While a pastor at Lausanne, Viret founded a Reformed Academy, the first of its kind in French Switzerland. At a time when Reformed pastors were virtually non-existent, the Academy played a major role in filling the pastoral void by training and equipping young men to carry on the work of the Reformation. Under Viret’s direction the Academy flourished for twenty-two years, turning out thousands of pastors, missionaries, and martyrs. In early 1559, however, trouble with the Bernese lords forced the Lausanne Academy to relocate to Geneva. Within that city the relocated professors and students of Viret’s Academy soon became Calvin’s famous Geneva Academy, which he founded in June of 1559.

 

After his banishment from Lausanne, Viret worked alongside Calvin in Geneva until 1561. He then, at the advice of his doctors, sought a healthier climate in southern France. Thus began his missionary journeys.

 

Viret traveled first to Lyon, then to Nimes, where he spent a year strengthening the persecuted Church.
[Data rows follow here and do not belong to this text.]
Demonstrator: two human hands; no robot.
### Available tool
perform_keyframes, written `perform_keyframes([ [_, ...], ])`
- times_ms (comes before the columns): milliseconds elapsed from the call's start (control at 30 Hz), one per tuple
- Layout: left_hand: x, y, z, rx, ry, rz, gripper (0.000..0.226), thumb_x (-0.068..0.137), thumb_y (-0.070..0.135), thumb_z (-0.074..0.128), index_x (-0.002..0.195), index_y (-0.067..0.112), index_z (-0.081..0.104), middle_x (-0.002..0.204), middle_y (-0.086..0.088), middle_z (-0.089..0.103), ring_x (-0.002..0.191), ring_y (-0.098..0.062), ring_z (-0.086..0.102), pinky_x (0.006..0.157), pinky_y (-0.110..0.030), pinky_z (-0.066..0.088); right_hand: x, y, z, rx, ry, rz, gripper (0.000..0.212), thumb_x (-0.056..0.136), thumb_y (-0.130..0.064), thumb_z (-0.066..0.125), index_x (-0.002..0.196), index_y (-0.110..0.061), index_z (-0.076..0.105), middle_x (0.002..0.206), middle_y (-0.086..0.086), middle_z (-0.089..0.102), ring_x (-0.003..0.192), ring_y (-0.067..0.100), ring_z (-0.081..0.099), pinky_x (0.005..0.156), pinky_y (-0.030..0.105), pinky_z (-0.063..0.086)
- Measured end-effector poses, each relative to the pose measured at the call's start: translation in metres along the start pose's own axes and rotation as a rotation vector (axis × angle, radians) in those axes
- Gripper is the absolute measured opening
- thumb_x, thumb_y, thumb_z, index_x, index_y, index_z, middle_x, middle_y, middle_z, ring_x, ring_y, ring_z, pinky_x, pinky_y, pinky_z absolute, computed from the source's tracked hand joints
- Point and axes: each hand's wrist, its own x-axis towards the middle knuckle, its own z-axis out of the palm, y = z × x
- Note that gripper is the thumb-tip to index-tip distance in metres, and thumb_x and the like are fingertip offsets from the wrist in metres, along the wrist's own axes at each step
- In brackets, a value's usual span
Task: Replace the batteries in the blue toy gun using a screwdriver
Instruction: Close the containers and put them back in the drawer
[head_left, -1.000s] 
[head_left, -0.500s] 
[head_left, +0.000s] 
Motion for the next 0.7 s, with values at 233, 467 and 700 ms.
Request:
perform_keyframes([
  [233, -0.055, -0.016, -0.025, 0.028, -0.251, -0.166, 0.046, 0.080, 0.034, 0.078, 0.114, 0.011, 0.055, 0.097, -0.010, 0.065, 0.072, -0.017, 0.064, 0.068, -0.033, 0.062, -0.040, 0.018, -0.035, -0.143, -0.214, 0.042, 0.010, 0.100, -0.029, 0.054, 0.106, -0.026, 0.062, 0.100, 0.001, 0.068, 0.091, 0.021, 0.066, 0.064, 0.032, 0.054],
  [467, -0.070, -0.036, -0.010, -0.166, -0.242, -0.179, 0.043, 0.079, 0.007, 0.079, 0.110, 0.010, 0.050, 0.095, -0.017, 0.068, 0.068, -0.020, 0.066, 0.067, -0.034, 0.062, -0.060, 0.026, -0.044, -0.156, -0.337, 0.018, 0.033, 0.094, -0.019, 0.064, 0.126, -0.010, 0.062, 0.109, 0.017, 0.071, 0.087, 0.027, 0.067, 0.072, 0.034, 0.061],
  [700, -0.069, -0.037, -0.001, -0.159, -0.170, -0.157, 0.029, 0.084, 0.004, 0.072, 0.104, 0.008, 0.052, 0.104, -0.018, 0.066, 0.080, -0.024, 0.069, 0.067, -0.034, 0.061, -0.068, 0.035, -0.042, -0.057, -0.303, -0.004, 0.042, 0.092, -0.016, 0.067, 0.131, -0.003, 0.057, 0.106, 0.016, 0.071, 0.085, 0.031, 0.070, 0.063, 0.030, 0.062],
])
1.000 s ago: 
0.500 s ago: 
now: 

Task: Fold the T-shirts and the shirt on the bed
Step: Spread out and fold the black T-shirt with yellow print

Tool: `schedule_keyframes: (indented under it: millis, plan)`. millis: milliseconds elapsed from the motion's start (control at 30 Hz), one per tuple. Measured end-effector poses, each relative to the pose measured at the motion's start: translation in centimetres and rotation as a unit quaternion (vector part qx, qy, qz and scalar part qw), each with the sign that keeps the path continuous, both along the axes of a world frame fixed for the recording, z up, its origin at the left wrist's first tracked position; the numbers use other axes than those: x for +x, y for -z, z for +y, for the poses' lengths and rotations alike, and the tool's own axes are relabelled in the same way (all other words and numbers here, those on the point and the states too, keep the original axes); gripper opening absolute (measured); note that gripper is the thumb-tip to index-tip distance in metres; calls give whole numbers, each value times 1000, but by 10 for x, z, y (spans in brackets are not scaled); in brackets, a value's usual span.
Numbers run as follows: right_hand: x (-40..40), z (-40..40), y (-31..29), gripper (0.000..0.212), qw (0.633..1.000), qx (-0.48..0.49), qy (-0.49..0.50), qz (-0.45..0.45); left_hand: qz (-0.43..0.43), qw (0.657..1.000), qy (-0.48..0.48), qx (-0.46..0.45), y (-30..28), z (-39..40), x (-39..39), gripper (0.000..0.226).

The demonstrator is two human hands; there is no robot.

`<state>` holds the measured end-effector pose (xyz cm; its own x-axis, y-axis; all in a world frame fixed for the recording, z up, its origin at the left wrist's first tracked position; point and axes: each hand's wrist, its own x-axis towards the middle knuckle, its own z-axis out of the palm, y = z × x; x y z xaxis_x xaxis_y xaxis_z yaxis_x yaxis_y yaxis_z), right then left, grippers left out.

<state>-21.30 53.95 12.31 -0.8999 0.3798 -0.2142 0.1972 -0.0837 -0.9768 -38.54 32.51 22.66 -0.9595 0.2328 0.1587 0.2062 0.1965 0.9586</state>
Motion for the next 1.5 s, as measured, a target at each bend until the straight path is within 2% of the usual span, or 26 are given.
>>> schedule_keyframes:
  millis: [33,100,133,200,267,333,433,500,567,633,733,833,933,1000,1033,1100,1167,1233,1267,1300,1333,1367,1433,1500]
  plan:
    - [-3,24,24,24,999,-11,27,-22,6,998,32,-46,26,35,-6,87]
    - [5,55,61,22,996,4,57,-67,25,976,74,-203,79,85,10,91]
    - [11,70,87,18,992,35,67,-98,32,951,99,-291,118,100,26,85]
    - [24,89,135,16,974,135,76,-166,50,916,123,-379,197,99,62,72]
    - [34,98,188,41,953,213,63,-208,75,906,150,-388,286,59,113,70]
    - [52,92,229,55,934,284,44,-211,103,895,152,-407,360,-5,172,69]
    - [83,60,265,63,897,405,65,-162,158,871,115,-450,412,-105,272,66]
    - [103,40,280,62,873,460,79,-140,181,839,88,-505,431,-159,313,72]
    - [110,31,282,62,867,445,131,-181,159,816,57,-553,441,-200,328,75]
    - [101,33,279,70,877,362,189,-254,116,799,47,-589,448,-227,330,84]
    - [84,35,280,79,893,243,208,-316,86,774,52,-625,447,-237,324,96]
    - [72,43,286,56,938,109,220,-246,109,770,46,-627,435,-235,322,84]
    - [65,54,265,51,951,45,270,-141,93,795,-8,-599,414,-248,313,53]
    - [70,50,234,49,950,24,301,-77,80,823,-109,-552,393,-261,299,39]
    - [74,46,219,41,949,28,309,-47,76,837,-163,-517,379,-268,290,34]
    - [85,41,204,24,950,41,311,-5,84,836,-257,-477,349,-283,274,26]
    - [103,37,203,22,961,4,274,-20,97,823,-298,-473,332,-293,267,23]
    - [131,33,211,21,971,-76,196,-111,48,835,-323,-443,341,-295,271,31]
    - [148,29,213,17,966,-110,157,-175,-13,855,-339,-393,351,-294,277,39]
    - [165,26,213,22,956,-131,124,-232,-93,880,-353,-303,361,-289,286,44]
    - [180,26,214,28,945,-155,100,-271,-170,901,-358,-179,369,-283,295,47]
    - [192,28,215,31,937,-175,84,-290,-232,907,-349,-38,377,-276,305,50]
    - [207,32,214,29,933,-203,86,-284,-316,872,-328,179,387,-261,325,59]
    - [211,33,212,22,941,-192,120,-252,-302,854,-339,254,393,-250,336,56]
He then returned to Lyon, where he remained four years. His preaching was eagerly attended wherever he went, and he often spoke to crowds of thousands. In 1565 Viret was banished from France, and fled to Bearn in Navarre. Jeanne d’Albret then appointed him superintendent at the Academy at Orthez, where he remained until his death in 1571.

 

Viret’s life was by no means a tranquil one. He was critically wounded by a Catholic priest in the early years of his ministry, and in 1535 was served a bowl of poisoned spinach soup at Geneva. Though he recovered from the attempted murder, the poison ruined his health, and he suffered greatly the rest of his life.

 

Though a large portion of Viret’s time was consumed with his preaching, letter writing, and managing the Lausanne Academy, he still found time to publish. He authored over fifty books, including his three volume work entitled Christian Instruction in the Doctrine of the Law and the Gospel.